Importing LDAP users into django database

2019-03-26 11:16发布

问题:

I want to import the users of a ActiveDirectory database into Django. To this end I'm trying to use the django_auth_ldap module.

Here is what I tried already :

in my settings.py :

AUTH_LDAP_SERVER_URI = "ldap://example.fr"

AUTH_LDAP_BIND_DN = 'cn=a_user,dc=example,dc=fr'
AUTH_LDAP_BIND_PASSWORD=''
AUTH_LDAP_USER_SEARCH = LDAPSearch('ou=users,dc=example,dc=fr', ldap.SCOPE_SUBTREE, '(uid=%(user)s)')
AUTH_LDAP_GROUP_SEARCH = LDAPSearch('ou=groups,dc=example,dc=fr', ldap.SCOPE_SUBTREE, '(objectClass=groupOfNames)')

AUTH_LDAP_GROUP_TYPE = ActiveDirectoryGroupType()

#Populate the Django user from the LDAP directory
AUTH_LDAP_USER_ATTR_MAP = {
    'first_name': 'sAMAccountName',
    'last_name': 'displayName',
    'email': 'mail'
}


AUTHENTICATION_BACKENDS = (
    'django_auth_ldap.backend.LDAPBackend',
    'django.contrib.auth.backends.ModelBackend',
)

Then I call python manage.py syncdb with no result. No warning, no error, nothing updataed in the auth_user table. Is there something obvious I forgot to do ?

回答1:

Looking at the documentation for django_auth_ldap it appears that the module doesn't actually walk through LDAP users and load them into the database. Instead, it authenticates a user against LDAP, and then adds or updates them in auth_users with the information it gets from LDAP when the user logs in.

If you want to pre-populate the database with all of the users in Active Directory then it looks like you'll need to write a script that queries AD directly and insert the users.

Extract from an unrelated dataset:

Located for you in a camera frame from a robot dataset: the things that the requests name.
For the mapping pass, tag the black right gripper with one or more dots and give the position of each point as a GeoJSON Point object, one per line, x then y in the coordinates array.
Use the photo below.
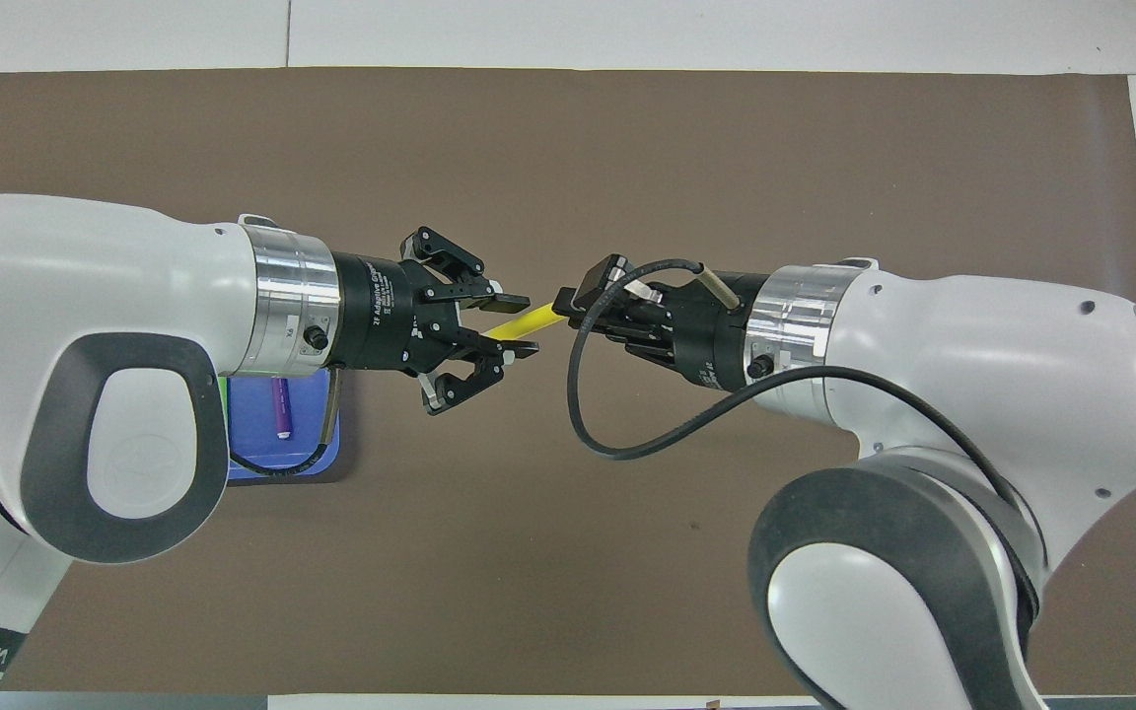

Something like this should get you started:

import ldap

l = ldap.initialize('ldap://your_ldap_server') # or ldaps://
l.simple_bind_s("cn=a_user,dc=example,dc=fr")
users = l.search_ext_s("memberOf=YourUserGroup",\
                         ldap.SCOPE_SUBTREE, \
                         "(sAMAccountName=a_user)", \
                         attrlist=["sAMAccountName", "displayName","mail"])

# users is now an array of members who match your search criteria.
# *Each* user will look something like this:
# [["Firstname"],["LastName"],["some@email.address"]]
# Note that each field is in an array, even if there is only one value.
# If you only want the first value from each, you can transform the results:
# users = [[field[0] for field in user] for user in users]

# That will transform each row into something like this:
# ["Firstname", "Lastname", "some@email.address"]

# TODO -- add to the database.

I have left the database update to you, since I don't have any information about your setup.

If you need more information about LDAP queries, check out the LDAP questions here on Stackoverflow -- and I also found this article to be a help.



回答2:

I'd say that you really don't want to use the django_auth_ldap here, since that just creates users on demand as they log in (as others have noted). Instead, you can just use the raw python_ldap module to do a raw LDAP query:

username = "..."
password  = "..."
scope = ldap.SCOPE_SUBTREE
base = "ou=...,dc=...,dc=..."
filter="..."
retrieve_attributes=['cn','uid','displayName']

l = ldap.open("your.ldap.server")    
l.protocol_version = ldap.VERSION3
l.simple_bind(username, password)
results = l.search_s(base, scope, filter, retrieve_attributes)

And then iterate over the results to stuff them into your model.



回答3:

I needed to do something similar, and found the LDAPBackend.populate_user(user_name) API useful.

from django_auth_ldap.backend import LDAPBackend
user = LDAPBackend().populate_user('user_name')

Given each call is going to issue LDAP queries and a bunch of DB select/ updated/ insert queries, this is more suited to getting or creating occasional users (for masquerading as them/ check how the app looks for them) rather than bulk creating them.